═══ Stored data ═══

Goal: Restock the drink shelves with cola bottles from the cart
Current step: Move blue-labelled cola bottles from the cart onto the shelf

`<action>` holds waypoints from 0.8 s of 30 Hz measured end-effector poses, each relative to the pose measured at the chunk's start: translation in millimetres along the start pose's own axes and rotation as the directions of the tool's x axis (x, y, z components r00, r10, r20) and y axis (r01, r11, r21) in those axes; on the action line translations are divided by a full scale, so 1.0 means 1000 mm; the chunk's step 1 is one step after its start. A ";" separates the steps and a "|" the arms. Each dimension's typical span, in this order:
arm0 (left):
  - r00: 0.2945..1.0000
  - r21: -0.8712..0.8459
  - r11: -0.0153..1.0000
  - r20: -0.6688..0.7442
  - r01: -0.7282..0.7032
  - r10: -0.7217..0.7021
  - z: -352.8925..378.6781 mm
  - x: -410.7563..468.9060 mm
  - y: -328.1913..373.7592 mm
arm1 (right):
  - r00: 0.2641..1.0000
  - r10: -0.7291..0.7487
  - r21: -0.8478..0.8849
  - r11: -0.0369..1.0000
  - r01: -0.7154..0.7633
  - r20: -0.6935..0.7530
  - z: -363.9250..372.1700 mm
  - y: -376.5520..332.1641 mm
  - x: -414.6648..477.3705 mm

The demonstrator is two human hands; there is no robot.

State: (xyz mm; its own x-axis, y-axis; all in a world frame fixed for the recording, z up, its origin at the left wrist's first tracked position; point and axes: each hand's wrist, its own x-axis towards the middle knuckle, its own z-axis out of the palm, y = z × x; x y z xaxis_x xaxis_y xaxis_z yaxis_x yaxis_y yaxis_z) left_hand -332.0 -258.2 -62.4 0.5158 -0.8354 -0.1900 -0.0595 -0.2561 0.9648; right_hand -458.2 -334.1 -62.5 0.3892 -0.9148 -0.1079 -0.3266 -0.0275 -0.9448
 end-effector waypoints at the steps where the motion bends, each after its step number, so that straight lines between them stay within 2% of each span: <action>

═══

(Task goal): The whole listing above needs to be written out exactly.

(Expected answer):
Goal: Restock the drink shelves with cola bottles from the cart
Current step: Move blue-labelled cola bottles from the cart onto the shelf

`<action>` holds waypoints from 0.8 s of 30 Hz measured end-effector poses, each relative to the pose measured at the chunk's start: translation in millimetres along the start pose's own axes and rotation as the directions of the tool's x axis (x, y, z components r00, r10, r20) and y axis (r01, r11, r21) in those axes; on the action line translations are divided by a full scale, so 1.0 means 1000 mm; the chunk's step 1 is one step after its start. A ";" separates the steps and a "|" the arms. Each dimension's typical span, in this order:
arm0 (left):
  - r00: 0.2945..1.0000
  - r21: -0.8712..0.8459
  - r11: -0.0153..1.0000
  - r20: -0.6688..0.7442
  - r01: -0.7282..0.7032
  - r10: -0.7217..0.7021
  - z: -352.8925..378.6781 mm
  - x: -410.7563..468.9060 mm
  - y: -328.1913..373.7592 mm
arm1 (right):
  - r00: 0.2641..1.0000
  - r10: -0.7291..0.7487
  - r21: -0.8478..0.8849
  - r11: -0.0369..1.0000
  - r01: -0.7154..0.7633
  - r20: -0.6935..0.7530
  - z: -363.9250..372.1700 mm
  - y: -376.5520..332.1641 mm
  - x: -414.6648..477.3705 mm

The demonstrator is two human hands; there is no robot.

State: (xyz mm; its own x-axis, y-axis; all in a world frame fixed for the recording, z up, its origin at the left wrist's first tracked position; point and axes: each hand's wrist, its own x-axis towards the middle knuckle, its own z-axis out of the palm, y = z × x; x y z xaxis_x xaxis_y xaxis_z yaxis_x yaxis_y yaxis_z) left_hand -332.0 -258.2 -62.4 0.5158 -0.8354 -0.1900 -0.0595 -0.2561 0.9648; right_hand -458.2 -334.1 -62.5 0.3892 -0.9148 -0.1079 -0.3266 -0.0275 -0.9448
 end-effector waypoints at the steps where the motion bends, each after its step number, so that straight lines between them stay within 2% of each span: <action>

The output contains the complete answer to the exercise.